True to its title, The Art of Political War argues that "Politics is war conducted by other means. In political warfare you do not fight just to prevail in an argument, but to destroy the enemy's fighting ability. ... In political wars, the aggressor usually prevails." Moreover, "Politics is a war of position. In war there are two sides: friends and enemies. Your task is to define yourself as the friend of as large a constituency as possible compatible with your principles, while defining your opponent as the enemy whenever you can. The act of defining combatants is analogous to the military concept of choosing the terrain of battle. Choose the terrain that makes the fight as easy for you as possible."
This concept of politics as warfare is intimately connected to Horowitz's personal political roots. In the 1960s, he was a militant Marxist and editor of Ramparts, one of the most radical leftist magazines in the United States. He also lent his vocal support to the Black Panther Party, which advocated and practiced armed "self-defense" against what it viewed as the "foreign occupying force" of racist white police. After becoming disillusioned with the Panthers, Horowitz took a hard swing to the right, thereby winning the admiration of the conservatives he used to denounce. His memoir of the 1960s, Destructive Generation, was one of three books that Karl Rove recommended to George W. Bush in 1993 as Rove began grooming Bush for the presidency. Horowitz has visited Bush personally on several occasions to offer advice, beginning with Bush's days as governor of Texas and continuing during his presidency.

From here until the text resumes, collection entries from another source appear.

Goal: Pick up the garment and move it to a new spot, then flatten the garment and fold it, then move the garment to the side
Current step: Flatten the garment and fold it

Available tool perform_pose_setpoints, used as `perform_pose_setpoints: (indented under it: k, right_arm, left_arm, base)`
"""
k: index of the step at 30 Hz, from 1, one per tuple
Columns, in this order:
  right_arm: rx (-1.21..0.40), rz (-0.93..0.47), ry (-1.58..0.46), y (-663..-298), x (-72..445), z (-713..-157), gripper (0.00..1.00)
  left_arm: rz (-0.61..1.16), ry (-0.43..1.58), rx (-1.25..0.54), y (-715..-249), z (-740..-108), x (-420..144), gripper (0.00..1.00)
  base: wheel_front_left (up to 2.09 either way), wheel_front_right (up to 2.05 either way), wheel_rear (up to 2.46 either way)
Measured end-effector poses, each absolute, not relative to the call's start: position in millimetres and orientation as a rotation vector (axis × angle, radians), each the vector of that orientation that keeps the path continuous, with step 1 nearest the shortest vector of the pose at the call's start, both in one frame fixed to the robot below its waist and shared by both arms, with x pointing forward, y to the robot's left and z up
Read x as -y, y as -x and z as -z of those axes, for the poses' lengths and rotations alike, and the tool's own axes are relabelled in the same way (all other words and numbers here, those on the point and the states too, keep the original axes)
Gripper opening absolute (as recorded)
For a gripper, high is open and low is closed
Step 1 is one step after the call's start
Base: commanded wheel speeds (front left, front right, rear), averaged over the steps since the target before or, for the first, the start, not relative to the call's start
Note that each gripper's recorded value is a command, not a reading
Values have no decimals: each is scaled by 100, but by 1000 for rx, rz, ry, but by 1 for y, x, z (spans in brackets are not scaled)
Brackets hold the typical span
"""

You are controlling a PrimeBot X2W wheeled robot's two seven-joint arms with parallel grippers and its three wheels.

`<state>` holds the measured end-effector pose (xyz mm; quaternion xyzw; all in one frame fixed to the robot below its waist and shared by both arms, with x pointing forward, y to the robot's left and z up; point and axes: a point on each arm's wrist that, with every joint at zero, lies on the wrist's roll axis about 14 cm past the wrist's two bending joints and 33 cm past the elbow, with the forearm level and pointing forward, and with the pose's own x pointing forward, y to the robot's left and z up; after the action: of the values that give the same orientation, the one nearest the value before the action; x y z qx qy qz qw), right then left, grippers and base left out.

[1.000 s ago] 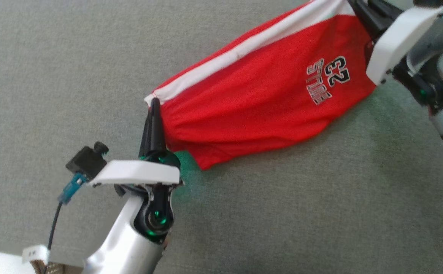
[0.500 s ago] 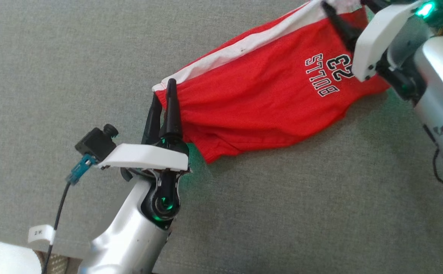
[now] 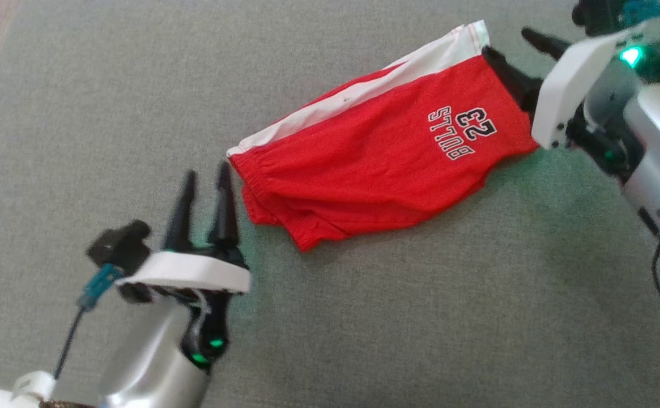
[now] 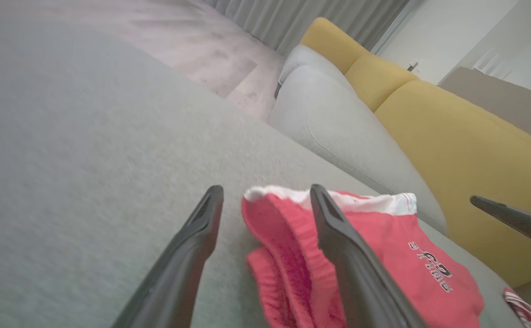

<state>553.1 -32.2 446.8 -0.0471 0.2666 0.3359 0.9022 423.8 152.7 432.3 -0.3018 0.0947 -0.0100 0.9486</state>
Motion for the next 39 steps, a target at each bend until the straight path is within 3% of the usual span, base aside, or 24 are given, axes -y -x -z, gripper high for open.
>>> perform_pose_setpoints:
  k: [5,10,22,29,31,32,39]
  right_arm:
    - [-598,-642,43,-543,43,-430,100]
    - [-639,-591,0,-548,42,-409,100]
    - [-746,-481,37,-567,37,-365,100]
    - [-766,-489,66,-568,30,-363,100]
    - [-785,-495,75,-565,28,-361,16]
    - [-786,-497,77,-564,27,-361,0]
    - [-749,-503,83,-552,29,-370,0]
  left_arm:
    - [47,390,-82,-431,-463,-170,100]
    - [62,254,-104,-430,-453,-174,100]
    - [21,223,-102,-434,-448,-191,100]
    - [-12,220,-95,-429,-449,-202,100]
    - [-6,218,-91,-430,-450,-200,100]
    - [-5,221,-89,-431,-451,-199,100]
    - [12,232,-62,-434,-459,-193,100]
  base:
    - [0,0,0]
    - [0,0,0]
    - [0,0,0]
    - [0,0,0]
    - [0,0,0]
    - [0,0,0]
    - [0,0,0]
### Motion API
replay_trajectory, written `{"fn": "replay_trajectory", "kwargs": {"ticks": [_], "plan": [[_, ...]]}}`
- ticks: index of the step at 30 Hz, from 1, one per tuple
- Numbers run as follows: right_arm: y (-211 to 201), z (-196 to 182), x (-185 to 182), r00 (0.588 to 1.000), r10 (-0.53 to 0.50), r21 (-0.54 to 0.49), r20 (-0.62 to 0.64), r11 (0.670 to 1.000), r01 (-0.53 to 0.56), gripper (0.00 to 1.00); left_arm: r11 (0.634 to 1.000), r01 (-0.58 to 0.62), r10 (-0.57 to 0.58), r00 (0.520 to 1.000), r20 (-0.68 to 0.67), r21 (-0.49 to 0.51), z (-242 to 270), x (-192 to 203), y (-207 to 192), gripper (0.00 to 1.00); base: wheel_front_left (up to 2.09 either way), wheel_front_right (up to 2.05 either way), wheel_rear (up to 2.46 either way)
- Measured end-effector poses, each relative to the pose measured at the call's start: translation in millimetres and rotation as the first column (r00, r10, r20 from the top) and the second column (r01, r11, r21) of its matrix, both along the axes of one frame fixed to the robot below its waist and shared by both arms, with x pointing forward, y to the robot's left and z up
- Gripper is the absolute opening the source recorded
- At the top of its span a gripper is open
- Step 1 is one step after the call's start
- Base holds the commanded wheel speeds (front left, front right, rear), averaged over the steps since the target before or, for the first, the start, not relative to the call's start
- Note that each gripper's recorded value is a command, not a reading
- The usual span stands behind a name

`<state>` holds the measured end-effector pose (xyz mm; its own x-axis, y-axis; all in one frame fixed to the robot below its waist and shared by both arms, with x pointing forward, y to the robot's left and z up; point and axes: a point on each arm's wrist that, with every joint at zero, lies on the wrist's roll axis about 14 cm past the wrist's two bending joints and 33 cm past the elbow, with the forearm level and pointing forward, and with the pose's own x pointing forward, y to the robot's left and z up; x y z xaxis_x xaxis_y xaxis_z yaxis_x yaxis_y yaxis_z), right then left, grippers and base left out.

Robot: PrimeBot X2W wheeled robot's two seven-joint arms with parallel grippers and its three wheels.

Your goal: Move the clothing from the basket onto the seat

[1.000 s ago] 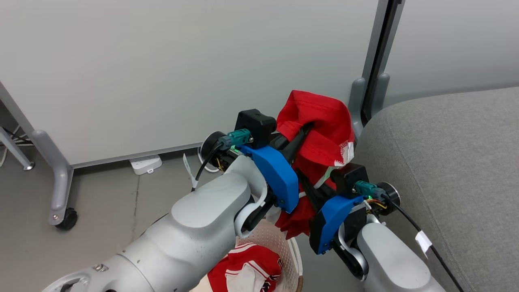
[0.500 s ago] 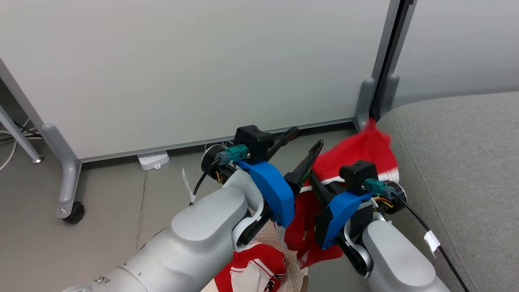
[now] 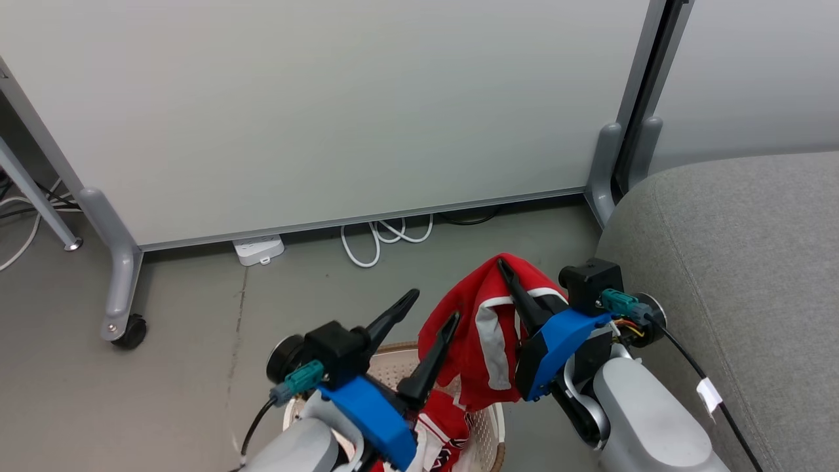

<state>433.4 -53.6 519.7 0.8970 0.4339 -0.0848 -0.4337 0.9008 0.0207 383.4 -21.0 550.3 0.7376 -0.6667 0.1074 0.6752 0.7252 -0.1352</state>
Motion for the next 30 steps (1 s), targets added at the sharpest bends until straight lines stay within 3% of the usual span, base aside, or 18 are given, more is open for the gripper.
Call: {"fn": "replay_trajectory", "kwargs": {"ticks": [15, 30], "plan": [[-2, -4, -2, 1.000, -0.010, -0.002, -0.011, 1.000, 0.010, 0.00, 0.985, -0.163, 0.164, 0.986, -0.021, 0.048, -40, -19, 57, 1.00, 0.00, 0.00, 0.00], [-3, -7, -2, 1.000, -0.009, -0.015, -0.017, 1.000, 0.009, 0.00, 0.980, -0.190, 0.191, 0.981, -0.012, 0.051, -42, -16, 63, 1.00, 0.00, 0.00, 0.00]]}}
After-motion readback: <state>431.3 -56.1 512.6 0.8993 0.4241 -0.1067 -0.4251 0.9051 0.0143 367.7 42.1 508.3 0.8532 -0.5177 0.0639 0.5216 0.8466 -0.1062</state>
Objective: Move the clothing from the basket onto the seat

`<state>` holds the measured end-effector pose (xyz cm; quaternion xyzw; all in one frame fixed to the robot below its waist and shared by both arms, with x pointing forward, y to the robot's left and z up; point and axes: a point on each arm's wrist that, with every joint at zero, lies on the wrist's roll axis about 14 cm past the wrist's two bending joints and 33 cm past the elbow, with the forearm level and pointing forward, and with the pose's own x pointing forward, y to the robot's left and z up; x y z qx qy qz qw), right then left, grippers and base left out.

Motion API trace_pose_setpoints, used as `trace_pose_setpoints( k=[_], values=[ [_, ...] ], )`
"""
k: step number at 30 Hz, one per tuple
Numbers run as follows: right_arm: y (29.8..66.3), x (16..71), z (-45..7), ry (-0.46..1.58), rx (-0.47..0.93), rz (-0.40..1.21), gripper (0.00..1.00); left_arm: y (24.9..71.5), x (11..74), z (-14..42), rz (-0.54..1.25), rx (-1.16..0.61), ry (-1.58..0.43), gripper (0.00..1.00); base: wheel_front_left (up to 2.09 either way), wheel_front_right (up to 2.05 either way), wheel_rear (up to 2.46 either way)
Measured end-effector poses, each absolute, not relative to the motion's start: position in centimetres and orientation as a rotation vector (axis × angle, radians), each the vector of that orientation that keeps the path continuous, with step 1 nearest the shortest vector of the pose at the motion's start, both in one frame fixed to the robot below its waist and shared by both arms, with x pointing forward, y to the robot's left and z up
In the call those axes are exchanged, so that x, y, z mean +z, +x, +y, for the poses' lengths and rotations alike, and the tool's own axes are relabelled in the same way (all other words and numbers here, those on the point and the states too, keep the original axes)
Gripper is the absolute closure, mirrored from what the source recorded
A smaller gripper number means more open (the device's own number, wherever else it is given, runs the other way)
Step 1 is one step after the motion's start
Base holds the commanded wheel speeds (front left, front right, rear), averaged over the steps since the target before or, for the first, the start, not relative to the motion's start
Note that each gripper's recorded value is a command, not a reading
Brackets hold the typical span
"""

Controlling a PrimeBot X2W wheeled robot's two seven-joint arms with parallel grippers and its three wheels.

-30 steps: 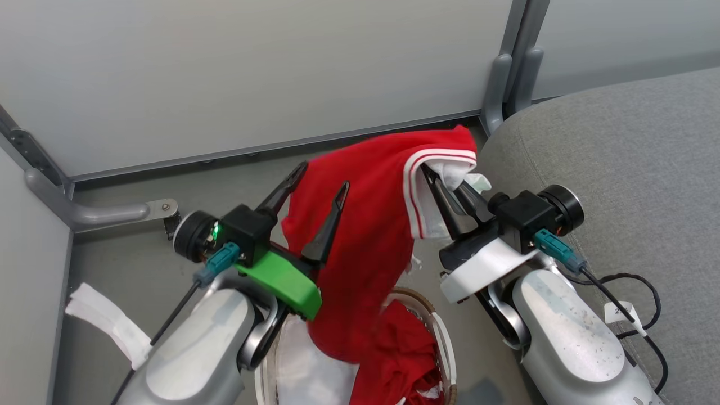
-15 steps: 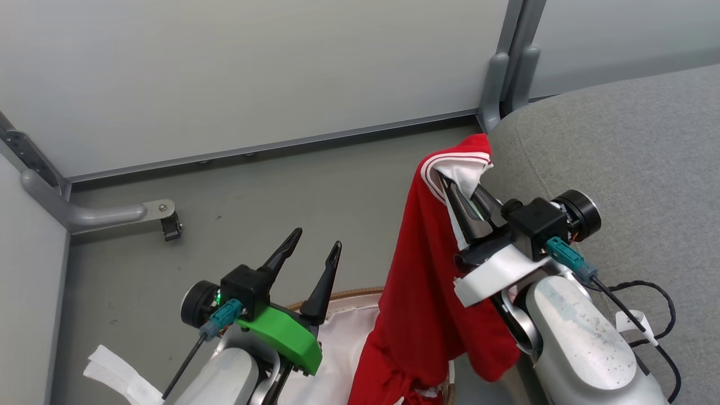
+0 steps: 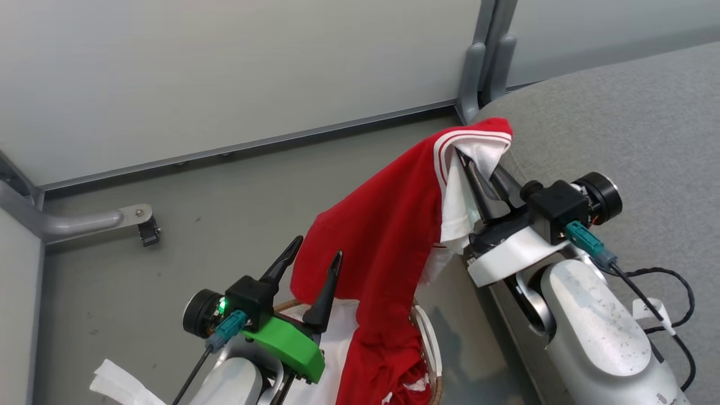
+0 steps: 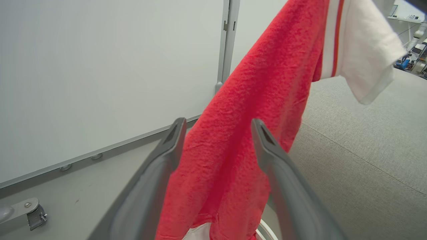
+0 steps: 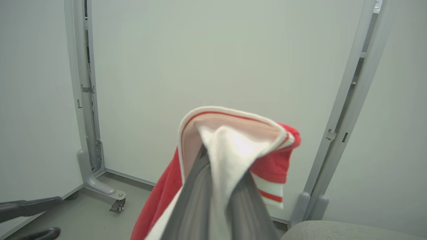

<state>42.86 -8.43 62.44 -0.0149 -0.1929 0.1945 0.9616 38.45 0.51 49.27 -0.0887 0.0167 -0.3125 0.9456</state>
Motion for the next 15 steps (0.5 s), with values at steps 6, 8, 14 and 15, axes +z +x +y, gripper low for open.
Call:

Of course, Horowitz is not the only disillusioned leftist from the sixties. What makes him significant is that his militancy has remained constant, even as his worldview has changed. In a strange way, he remains a Leninist, right down to his appearance (balding, with a Lenin-like goatee). He even continues to offer Lenin's words as advice. "You cannot cripple an opponent by outwitting him in a political debate," he explains in The Art of Political War. "You can do it only by following Lenin's injunction: 'In political conflicts, the goal is not to refute your opponent's argument, but to wipe him from the face of the earth.'"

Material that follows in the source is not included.